Even when we hit speed bumps, there was the love. There was the unity, the feeling that nothing could divide us. That love is what kept us from falling too hard, and it’s what’s keeping me from falling apart now. It’s something that will always be there, will never be replaced or obliterated by anger or bitterness. The pictures are a reminder of all that was good about us, and I choose to hang on to those things, to not lock them away and pretend they didn’t exist.
Barcelona 2012. You’re standing by the water, you’re sitting in a garden, we’re grinning at the market. 2006 when you had just moved here. 2010 at the Faith No More concert, your hair blowing in the wind, a look of contentment on your face. Small glances of our life together live in my phone - you holding the dogs, the two of us at a carnival, you working in the yard.
I won’t discard the photos, but I may never look at them again. The sorrow is too much, the longing for a time passed too great. It would hurt my heart to delete, to discard, as much as it hurts my heart to see them.
There’s one of you on the couch in our hold house, the couch you were sitting on when you spontaneously proposed to me in 2013, a moment etched in my brain, indelible, unforgettable.

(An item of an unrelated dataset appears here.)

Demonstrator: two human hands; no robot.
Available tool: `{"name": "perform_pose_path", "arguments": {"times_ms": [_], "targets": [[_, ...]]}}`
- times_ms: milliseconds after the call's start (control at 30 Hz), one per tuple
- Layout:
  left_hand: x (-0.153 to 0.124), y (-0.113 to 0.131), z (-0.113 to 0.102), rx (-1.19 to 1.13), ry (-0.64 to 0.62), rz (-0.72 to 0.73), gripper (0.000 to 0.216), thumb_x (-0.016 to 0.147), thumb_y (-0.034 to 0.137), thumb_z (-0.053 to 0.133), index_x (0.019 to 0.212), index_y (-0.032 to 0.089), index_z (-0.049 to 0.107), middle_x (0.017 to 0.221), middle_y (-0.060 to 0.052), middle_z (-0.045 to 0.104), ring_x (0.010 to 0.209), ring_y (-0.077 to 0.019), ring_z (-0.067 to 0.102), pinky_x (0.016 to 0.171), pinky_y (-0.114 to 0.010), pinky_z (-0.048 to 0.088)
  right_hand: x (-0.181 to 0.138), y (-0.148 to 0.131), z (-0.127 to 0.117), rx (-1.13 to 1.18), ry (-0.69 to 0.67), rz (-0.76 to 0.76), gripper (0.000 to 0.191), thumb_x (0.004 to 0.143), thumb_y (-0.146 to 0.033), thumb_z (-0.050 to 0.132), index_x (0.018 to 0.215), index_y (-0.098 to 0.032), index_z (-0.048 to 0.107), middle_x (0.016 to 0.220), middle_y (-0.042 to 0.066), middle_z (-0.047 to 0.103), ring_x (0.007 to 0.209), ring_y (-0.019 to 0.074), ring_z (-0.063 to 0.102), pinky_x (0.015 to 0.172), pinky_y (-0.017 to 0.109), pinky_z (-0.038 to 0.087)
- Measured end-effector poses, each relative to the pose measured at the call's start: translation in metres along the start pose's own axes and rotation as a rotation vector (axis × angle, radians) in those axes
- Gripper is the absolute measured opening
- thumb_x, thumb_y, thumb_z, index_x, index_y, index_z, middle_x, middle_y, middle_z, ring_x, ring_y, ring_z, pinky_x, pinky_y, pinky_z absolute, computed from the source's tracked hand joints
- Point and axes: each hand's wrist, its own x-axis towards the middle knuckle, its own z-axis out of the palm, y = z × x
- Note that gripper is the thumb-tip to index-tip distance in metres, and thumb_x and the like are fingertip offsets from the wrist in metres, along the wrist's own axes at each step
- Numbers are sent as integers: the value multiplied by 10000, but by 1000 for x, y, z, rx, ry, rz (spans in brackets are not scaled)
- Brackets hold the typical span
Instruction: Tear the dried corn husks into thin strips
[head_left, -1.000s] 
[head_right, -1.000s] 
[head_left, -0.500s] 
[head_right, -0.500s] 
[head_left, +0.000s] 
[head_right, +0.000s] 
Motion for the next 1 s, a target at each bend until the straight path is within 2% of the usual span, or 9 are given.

So much of you is unforgettable. I don’t even need these photographs to remember it all. The noisy adventures, the quiet dinners, the lulls in the good times when everything seemed like it was going to hell but our love kept us from going under.
Two days ago, you sat on the couch in our new house, the one we bought together with dreams of forever. You talked to me of endings and beginnings. I only processed part of it because my thoughts became fuzzy and lost, a buzzing ringing in my ears where your words should have been. My brain took a snapshot of you, in your red sweatshirt and khaki pants, hair unkempt as always, eyes looking down. I’ll file that away in my head and every time I come across a picture of us with an air of laughter, of joy, of forever, I will revert back to that mental snapshot of you telling me it’s over.
2009, we’re at wedding and you’re making a goofy face for the camera about one hour before a bad oyster took you down. 2013, you’re getting a tattoo. 2019, sleeping with the dog curled up in your arm. I close the flickr tab, I turn my phone over, I slide the few physical photos I have of you back into the box where they were hiding.
I’m listening to Jackson Browne’s “I’m Alive” and as I sing “Hey look at the way I believed in you and loved you all these years,” I remember. I remember the way I stood by you. I remember things that weren’t captured in pictures. I remember how the smiles faded away, how we both slid into our own worlds and maybe forgot to love each other fully. There’s no pictures of that. There’s just us in San Francisco, smiling, joyful, imagining forever.